The company reported gross written premium of A$284.5 million for the six months to June - nine per cent down on the previous corresponding period.

Genworth chief executive Ellie Comerford told analysts at a results briefing yesterday that the fall was largely due to a reduction in mortgage originations with loan-to-valuation ratios above 90 per cent.

High LVR loans are good business for mortgage insurers because more of them are insured and the premium is higher.

Among Genworth's customers the proportion of policies written on loans with LVRs above 90 per cent fell by seven per cent, compared with the previous corresponding period.

A release from Genworth's premium reserve boosted net earned premium by 3.3 per cent to $225.7 million.

The company made a net profit $113 million for the six months to June - down 25.4 per cent from the previous corresponding period.

After adjusting for $19.9 million of unrealised mark-to-market losses in its investment portfolio, the underlying net profit was $132.9 million, compared with $133.1 million for the previous corresponding period.

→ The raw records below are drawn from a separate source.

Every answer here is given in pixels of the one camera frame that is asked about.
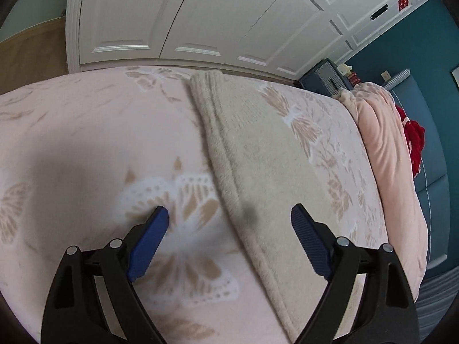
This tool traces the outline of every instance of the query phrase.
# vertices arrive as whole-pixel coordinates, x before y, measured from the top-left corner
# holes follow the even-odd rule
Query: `wooden floor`
[[[68,74],[65,17],[28,28],[0,42],[0,94]]]

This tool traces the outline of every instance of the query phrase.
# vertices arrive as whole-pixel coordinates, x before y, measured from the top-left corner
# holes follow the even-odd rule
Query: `pink blanket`
[[[416,300],[426,268],[428,233],[400,115],[390,93],[373,83],[359,84],[352,92],[343,89],[338,100],[359,127],[381,196],[387,236]]]

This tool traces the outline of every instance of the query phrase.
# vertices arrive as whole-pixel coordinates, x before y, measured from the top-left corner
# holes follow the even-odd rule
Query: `power outlet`
[[[384,79],[384,81],[389,81],[392,79],[392,76],[391,74],[389,74],[389,72],[387,71],[384,71],[382,74],[381,74],[382,78]]]

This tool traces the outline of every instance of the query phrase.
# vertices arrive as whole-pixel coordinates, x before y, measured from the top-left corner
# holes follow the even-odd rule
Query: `upholstered headboard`
[[[445,157],[430,110],[409,70],[394,80],[385,85],[386,89],[408,118],[425,128],[421,172],[415,178],[415,187],[429,230],[427,268],[432,269],[446,260],[448,252],[450,203]]]

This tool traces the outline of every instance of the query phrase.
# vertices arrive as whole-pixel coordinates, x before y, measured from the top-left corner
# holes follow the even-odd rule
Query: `bed sheet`
[[[65,249],[100,248],[163,205],[170,229],[134,287],[166,340],[288,342],[221,206],[190,98],[193,72],[119,67],[0,96],[0,289],[36,340]],[[340,235],[360,246],[386,242],[376,182],[345,107],[252,82],[316,168]]]

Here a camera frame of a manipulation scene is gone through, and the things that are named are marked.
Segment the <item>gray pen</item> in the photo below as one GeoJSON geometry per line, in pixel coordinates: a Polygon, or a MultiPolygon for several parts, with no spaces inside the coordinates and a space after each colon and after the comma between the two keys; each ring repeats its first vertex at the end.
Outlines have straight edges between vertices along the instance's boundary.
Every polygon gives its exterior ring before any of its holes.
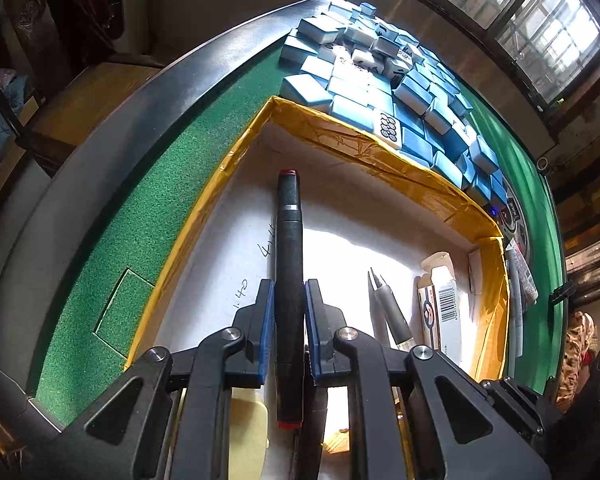
{"type": "Polygon", "coordinates": [[[368,278],[373,288],[373,293],[369,295],[369,300],[374,301],[377,306],[381,307],[381,310],[384,312],[384,318],[389,325],[391,335],[398,348],[408,352],[416,346],[416,343],[413,340],[413,335],[411,335],[409,324],[404,319],[398,302],[395,301],[394,292],[386,284],[384,278],[377,276],[371,268],[368,271],[368,278]]]}

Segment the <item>red cloth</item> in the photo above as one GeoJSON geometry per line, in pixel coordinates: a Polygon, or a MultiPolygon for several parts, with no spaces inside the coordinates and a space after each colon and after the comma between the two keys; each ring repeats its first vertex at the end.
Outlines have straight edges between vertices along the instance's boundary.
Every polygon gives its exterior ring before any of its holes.
{"type": "Polygon", "coordinates": [[[103,62],[116,50],[107,35],[108,0],[47,0],[74,73],[103,62]]]}

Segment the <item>barcode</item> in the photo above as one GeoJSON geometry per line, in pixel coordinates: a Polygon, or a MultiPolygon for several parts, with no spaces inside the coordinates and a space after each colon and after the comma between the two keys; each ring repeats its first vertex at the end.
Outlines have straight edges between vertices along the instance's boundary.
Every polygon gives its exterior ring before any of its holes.
{"type": "Polygon", "coordinates": [[[458,318],[456,290],[453,287],[441,290],[438,294],[438,300],[440,301],[440,318],[442,323],[458,318]]]}

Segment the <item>yellow object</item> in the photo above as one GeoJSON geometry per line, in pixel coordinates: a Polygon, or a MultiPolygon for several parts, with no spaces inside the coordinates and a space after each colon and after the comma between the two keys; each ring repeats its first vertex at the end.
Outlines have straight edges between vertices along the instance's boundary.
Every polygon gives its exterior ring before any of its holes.
{"type": "Polygon", "coordinates": [[[256,390],[234,388],[229,415],[229,480],[258,480],[267,449],[267,407],[256,390]]]}
{"type": "Polygon", "coordinates": [[[507,342],[509,287],[502,256],[502,234],[493,219],[443,177],[415,164],[377,137],[325,113],[279,97],[267,100],[194,204],[142,314],[126,367],[153,345],[171,295],[206,218],[267,121],[278,124],[289,134],[316,148],[361,166],[478,246],[482,264],[482,294],[475,306],[478,330],[470,375],[477,381],[499,378],[504,368],[507,342]]]}

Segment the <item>window frame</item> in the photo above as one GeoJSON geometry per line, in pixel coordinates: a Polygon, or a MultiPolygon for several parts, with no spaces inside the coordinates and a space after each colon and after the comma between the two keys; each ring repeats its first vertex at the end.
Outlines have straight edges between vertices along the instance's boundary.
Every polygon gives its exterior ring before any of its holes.
{"type": "MultiPolygon", "coordinates": [[[[529,104],[538,113],[542,122],[547,125],[558,102],[568,98],[578,85],[587,80],[600,65],[600,49],[583,66],[575,78],[560,91],[560,93],[546,101],[533,85],[531,79],[526,75],[517,62],[509,55],[503,46],[497,41],[497,37],[507,26],[511,17],[520,9],[525,0],[510,0],[500,11],[488,28],[481,27],[473,18],[456,6],[450,0],[418,0],[420,3],[432,9],[437,14],[453,23],[461,32],[471,38],[480,49],[492,59],[498,67],[512,80],[529,104]]],[[[600,27],[600,16],[597,9],[587,0],[581,0],[587,7],[600,27]]]]}

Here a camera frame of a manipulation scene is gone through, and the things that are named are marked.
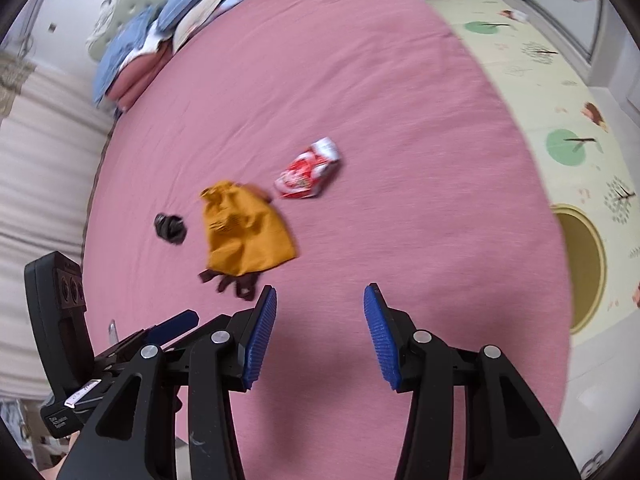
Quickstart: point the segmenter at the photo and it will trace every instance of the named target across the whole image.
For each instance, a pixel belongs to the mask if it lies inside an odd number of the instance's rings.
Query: black hair tie
[[[156,226],[156,234],[170,244],[180,245],[187,236],[187,227],[179,216],[158,213],[154,225]]]

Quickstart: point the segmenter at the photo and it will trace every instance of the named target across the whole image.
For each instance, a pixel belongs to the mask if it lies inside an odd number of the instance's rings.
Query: metal screw
[[[418,330],[414,332],[414,341],[417,343],[428,343],[431,341],[431,334],[426,330]]]
[[[230,338],[231,334],[229,332],[226,332],[225,330],[218,330],[217,332],[211,334],[211,340],[217,344],[226,343]]]
[[[145,359],[156,357],[158,355],[158,347],[155,345],[147,345],[140,351],[140,355]]]
[[[497,359],[502,355],[502,352],[497,346],[489,345],[484,347],[484,355],[489,359]]]

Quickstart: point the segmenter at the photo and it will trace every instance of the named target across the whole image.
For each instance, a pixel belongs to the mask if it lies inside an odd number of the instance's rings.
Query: yellow cloth bag
[[[242,276],[273,269],[297,256],[280,215],[248,189],[222,180],[200,197],[205,201],[207,268]]]

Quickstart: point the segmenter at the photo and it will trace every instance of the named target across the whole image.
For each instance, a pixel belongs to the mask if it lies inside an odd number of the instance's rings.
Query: green circle pattern
[[[496,25],[492,25],[489,22],[469,22],[465,24],[466,30],[474,32],[476,34],[498,34]]]
[[[546,136],[549,155],[564,166],[580,166],[587,158],[584,144],[566,139],[577,139],[571,130],[554,130]]]

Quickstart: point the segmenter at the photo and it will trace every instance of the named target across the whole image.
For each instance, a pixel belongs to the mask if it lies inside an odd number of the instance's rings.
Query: blue gripper pad
[[[392,389],[397,390],[402,380],[398,348],[396,348],[382,309],[383,306],[378,302],[374,288],[371,285],[367,286],[364,289],[364,315],[367,318],[382,376],[391,384]]]
[[[159,325],[153,326],[146,334],[145,344],[162,346],[169,341],[186,334],[192,328],[198,326],[200,318],[193,310],[185,310],[176,314],[171,319],[167,319]]]
[[[260,376],[264,354],[267,351],[271,330],[276,321],[277,304],[276,290],[272,288],[264,301],[260,317],[255,324],[254,332],[251,334],[249,344],[246,347],[242,382],[247,390],[251,389],[254,381],[257,381]]]

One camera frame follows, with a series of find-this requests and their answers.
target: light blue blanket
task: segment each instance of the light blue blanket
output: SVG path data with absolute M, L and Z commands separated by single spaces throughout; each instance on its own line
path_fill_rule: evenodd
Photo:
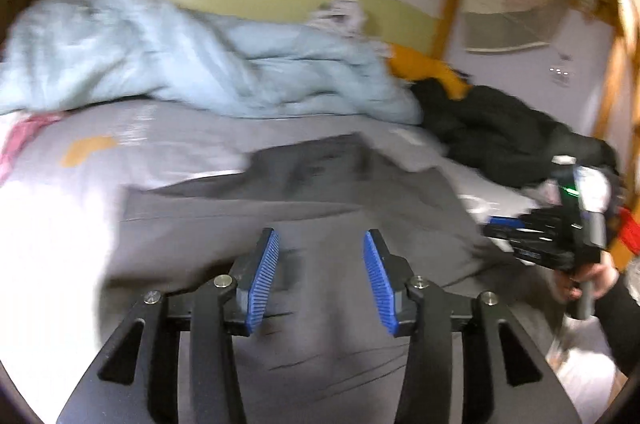
M 196 13 L 167 0 L 41 0 L 11 28 L 0 113 L 140 94 L 233 117 L 421 117 L 369 45 L 313 27 Z

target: triangular cutout
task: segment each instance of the triangular cutout
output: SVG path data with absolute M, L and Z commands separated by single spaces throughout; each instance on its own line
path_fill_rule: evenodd
M 507 323 L 501 323 L 498 329 L 507 382 L 511 386 L 521 386 L 542 380 L 542 374 L 527 354 L 516 335 Z
M 145 324 L 142 321 L 136 321 L 133 324 L 119 346 L 100 369 L 98 378 L 125 386 L 133 383 L 144 328 Z

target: black sleeve
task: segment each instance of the black sleeve
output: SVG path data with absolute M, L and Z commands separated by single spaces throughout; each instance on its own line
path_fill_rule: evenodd
M 640 306 L 621 275 L 612 289 L 595 303 L 595 315 L 623 374 L 629 375 L 640 359 Z

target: mattress
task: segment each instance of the mattress
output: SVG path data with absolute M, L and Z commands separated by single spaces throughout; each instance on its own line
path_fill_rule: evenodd
M 479 220 L 534 206 L 447 160 L 423 130 L 357 115 L 255 121 L 129 100 L 46 128 L 0 189 L 0 360 L 37 415 L 56 421 L 100 348 L 97 294 L 125 186 L 239 173 L 258 149 L 353 132 L 408 171 L 439 167 Z

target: hand
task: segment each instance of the hand
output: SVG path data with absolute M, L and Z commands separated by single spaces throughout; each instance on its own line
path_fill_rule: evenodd
M 619 273 L 613 264 L 613 258 L 606 251 L 602 252 L 600 263 L 584 265 L 573 274 L 554 271 L 556 292 L 563 301 L 576 300 L 582 291 L 575 282 L 593 281 L 593 298 L 602 298 L 618 281 Z

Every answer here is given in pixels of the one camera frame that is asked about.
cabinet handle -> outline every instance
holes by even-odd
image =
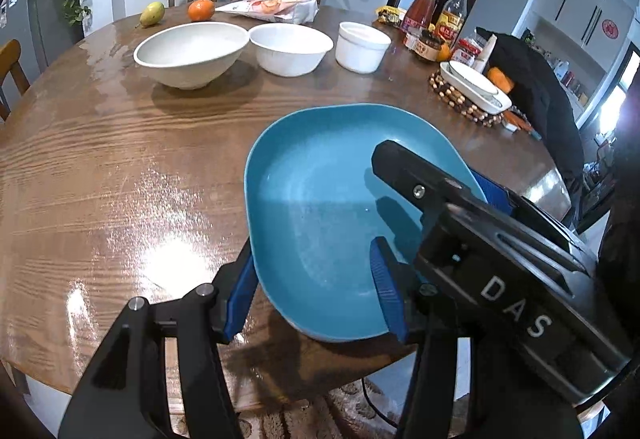
[[[593,29],[591,29],[591,33],[589,34],[589,38],[587,40],[587,45],[589,45],[589,42],[591,41],[591,37],[593,36],[593,33],[596,31],[596,27],[600,23],[600,18],[602,18],[602,9],[598,13],[598,17],[596,18],[596,21],[593,23]]]
[[[560,11],[558,11],[558,14],[556,15],[556,22],[558,21],[558,18],[560,18],[560,13],[562,12],[562,9],[564,9],[564,4],[566,4],[566,0],[562,0],[562,5],[560,6]]]
[[[589,28],[591,27],[591,22],[593,22],[593,17],[596,16],[596,13],[598,12],[598,6],[595,7],[595,9],[593,10],[593,13],[591,13],[591,18],[589,18],[589,23],[587,24],[587,28],[584,30],[584,33],[582,34],[582,38],[580,38],[580,41],[584,41],[584,39],[587,36],[587,33],[589,32]]]

window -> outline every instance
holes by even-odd
[[[600,107],[600,134],[606,136],[615,129],[620,117],[620,107],[626,99],[626,93],[640,67],[640,51],[632,46],[629,56],[623,64],[620,81],[614,86],[609,98]]]

white dish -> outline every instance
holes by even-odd
[[[249,31],[249,38],[256,47],[258,65],[284,78],[313,72],[334,48],[326,34],[295,24],[258,25]]]
[[[194,90],[231,67],[249,43],[249,33],[237,25],[198,22],[160,31],[133,53],[136,63],[157,82]]]
[[[497,115],[500,114],[500,112],[504,112],[511,106],[511,99],[509,99],[509,96],[507,96],[492,82],[486,80],[486,78],[477,70],[473,70],[471,67],[465,66],[465,64],[460,64],[466,69],[479,74],[490,86],[487,86],[486,83],[482,82],[484,87],[480,87],[464,79],[462,74],[466,73],[466,70],[456,72],[455,69],[451,68],[451,65],[454,63],[459,62],[442,62],[440,64],[440,73],[442,74],[442,78],[447,83],[450,83],[450,85],[455,86],[462,94],[478,105],[479,108],[484,110],[487,114]]]
[[[391,38],[378,29],[354,22],[342,22],[335,59],[345,69],[359,74],[378,70]]]

pear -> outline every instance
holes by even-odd
[[[146,9],[140,15],[140,25],[142,27],[151,27],[156,25],[164,18],[164,5],[162,2],[153,2],[146,6]]]

orange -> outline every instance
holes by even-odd
[[[440,49],[440,52],[438,53],[436,61],[438,63],[446,62],[447,60],[450,59],[450,57],[451,57],[451,49],[447,44],[442,44],[442,49]]]
[[[491,67],[486,77],[505,94],[509,94],[513,90],[513,87],[516,86],[513,80],[498,69],[498,67]]]
[[[206,22],[211,20],[216,12],[216,4],[211,0],[196,0],[189,6],[189,18],[192,22]]]

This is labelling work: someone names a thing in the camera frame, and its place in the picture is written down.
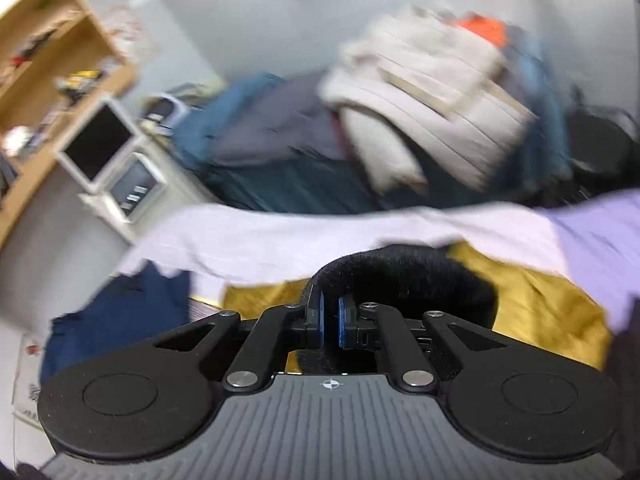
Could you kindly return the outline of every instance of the gray ribbed plate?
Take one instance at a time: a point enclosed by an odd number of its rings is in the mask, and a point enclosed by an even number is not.
[[[195,440],[151,462],[104,465],[57,455],[52,480],[415,480],[619,478],[601,455],[576,462],[512,462],[476,447],[436,400],[401,394],[385,376],[278,375],[228,399]]]

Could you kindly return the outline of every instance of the black screen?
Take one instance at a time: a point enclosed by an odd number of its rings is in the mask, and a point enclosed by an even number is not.
[[[111,108],[104,106],[66,147],[66,155],[90,180],[132,137]]]

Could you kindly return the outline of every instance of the orange cloth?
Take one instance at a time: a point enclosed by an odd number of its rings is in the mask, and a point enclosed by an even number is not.
[[[460,20],[456,25],[470,30],[481,38],[485,38],[498,48],[502,48],[507,44],[507,27],[500,20],[474,14],[470,18]]]

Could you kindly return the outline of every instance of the black garment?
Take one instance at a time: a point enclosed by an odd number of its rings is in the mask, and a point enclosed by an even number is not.
[[[604,372],[620,393],[618,430],[606,452],[623,471],[640,468],[640,300],[625,332],[609,348]]]
[[[442,310],[469,322],[491,328],[497,315],[493,285],[443,250],[396,244],[350,254],[320,269],[302,292],[308,302],[311,286],[324,293],[324,338],[321,351],[298,351],[303,372],[365,373],[375,369],[373,353],[341,350],[336,342],[339,298],[352,295],[356,304],[374,301],[397,308],[405,318],[422,319],[427,310]]]

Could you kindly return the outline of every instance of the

The company's return on equity (based on underlying earnings) was unchanged at 12 per cent.

The number of claims paid fell from 881 in the six months to June last year to 568 in the latest half. The average claim paid fell from $62,900 to $49,100 over the same period.

Total claims paid fell from $55.4 million to $27.9 million.

With rising property values, fewer mortgagee sales required an insurance top-up.

However, there was an increase in delinquencies in mining towns in Queensland and Western Australia during the half and the company's loss ratio (net claims as a proportion of net earned premium) rose from 19.6 per cent to 22.1 per cent.

A reduction in high LVR loans was not the only bad news for the company during the half. In February Westpac gave notice that it would terminate its LMI agreement with Genworth. Westpac's LMI business accounted for 14 per cent of Genworth's gross written premium in 2014.

However, in June National Australia Bank renewed its contract with Genworth for two years.